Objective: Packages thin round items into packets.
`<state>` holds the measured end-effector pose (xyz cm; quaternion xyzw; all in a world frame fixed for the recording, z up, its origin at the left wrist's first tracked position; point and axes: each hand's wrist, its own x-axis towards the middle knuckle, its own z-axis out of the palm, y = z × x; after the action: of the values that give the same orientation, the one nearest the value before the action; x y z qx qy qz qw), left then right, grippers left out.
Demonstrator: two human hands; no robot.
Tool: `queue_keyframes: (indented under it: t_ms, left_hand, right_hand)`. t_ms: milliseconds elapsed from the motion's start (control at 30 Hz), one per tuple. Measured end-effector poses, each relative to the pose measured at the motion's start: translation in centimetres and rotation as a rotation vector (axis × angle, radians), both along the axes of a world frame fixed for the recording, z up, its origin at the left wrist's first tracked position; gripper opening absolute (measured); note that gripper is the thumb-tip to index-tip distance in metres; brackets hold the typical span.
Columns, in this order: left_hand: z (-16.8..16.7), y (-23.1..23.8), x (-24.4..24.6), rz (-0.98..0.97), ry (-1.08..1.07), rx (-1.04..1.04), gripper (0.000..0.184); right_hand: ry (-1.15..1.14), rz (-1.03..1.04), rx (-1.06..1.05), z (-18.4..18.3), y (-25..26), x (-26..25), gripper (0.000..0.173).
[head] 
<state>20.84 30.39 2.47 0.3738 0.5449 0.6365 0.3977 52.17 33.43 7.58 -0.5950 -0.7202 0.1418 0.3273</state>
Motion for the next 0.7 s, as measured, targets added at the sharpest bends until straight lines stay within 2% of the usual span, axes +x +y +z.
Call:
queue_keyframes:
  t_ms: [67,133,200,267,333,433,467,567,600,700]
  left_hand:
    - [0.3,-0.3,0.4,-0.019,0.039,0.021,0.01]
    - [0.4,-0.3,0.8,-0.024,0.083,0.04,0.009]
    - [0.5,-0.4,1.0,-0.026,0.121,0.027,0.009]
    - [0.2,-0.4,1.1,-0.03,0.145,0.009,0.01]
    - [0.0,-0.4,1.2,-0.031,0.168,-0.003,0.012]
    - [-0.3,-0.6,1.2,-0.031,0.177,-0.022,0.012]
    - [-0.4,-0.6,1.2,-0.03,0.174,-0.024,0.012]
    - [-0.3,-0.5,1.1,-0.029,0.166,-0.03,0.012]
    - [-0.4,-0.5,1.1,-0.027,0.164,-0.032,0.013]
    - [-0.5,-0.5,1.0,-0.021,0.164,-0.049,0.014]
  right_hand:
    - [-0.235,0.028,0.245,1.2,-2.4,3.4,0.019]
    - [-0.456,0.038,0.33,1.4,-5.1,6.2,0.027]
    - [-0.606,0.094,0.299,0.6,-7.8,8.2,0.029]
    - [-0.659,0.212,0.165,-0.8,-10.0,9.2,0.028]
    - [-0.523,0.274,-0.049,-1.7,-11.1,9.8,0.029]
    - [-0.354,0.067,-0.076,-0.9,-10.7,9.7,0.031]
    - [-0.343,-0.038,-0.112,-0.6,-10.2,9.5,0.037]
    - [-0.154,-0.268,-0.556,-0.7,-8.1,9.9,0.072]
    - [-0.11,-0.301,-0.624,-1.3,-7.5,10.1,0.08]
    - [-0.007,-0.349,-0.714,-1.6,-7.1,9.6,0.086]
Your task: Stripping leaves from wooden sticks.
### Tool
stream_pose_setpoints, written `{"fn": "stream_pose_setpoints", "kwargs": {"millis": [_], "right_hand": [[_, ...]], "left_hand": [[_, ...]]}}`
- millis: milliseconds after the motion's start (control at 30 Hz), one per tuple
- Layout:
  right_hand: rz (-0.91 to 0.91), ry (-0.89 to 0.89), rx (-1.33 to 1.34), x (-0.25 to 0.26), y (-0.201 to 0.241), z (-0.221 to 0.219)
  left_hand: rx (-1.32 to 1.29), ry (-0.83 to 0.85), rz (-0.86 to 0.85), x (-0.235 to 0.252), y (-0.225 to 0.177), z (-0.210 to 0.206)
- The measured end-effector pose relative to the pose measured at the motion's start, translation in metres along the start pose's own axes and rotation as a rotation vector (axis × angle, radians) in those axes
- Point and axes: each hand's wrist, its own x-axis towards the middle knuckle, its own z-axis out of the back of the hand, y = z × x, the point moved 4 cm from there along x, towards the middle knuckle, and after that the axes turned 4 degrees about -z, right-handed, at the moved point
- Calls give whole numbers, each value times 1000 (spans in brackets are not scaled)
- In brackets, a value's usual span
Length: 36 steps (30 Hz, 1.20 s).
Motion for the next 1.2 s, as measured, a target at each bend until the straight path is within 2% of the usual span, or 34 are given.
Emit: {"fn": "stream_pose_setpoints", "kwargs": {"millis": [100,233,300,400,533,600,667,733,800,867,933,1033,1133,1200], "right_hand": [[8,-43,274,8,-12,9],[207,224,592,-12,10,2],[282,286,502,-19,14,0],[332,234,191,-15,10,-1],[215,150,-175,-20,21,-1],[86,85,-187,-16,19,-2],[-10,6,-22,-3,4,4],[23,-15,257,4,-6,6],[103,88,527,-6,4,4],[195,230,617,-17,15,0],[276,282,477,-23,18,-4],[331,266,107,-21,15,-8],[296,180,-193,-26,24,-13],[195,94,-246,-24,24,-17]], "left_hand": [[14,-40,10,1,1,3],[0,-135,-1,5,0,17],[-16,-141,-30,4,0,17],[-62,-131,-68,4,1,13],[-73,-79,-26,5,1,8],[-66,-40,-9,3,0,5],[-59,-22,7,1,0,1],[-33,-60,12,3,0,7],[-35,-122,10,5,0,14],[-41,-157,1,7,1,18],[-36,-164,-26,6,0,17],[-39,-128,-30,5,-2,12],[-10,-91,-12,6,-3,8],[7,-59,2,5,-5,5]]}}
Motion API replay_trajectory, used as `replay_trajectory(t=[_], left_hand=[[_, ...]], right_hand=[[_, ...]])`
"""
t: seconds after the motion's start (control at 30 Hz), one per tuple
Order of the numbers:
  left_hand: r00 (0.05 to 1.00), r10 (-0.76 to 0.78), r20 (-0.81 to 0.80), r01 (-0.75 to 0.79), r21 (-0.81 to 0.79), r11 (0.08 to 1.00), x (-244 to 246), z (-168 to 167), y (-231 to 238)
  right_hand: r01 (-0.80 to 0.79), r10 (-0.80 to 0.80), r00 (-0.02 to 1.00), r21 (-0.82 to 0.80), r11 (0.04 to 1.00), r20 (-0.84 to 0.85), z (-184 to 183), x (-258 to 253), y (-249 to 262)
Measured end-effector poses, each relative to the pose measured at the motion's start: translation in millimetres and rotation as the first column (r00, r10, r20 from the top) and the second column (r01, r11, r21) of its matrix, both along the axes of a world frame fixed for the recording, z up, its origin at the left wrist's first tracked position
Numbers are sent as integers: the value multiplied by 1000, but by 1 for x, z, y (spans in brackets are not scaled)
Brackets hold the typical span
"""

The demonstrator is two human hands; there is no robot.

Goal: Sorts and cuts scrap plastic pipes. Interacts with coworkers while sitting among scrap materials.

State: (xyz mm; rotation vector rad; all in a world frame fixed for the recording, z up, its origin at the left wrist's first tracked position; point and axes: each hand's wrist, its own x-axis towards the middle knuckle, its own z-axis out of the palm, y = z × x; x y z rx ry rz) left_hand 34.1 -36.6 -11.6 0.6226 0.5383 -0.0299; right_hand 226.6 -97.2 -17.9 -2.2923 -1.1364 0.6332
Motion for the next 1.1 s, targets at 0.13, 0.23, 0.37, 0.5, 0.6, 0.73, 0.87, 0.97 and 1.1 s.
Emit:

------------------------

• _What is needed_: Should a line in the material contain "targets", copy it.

• _Your response_:
Motion for the next 0.7 s, as measured, targets added at the sharpest bends until straight lines stay within 2% of the usual span, axes +x +y +z.
Motion for the next 1.1 s, targets at 0.13, 0.23, 0.37, 0.5, 0.6, 0.73, 0.87, 0.97 and 1.1 s.

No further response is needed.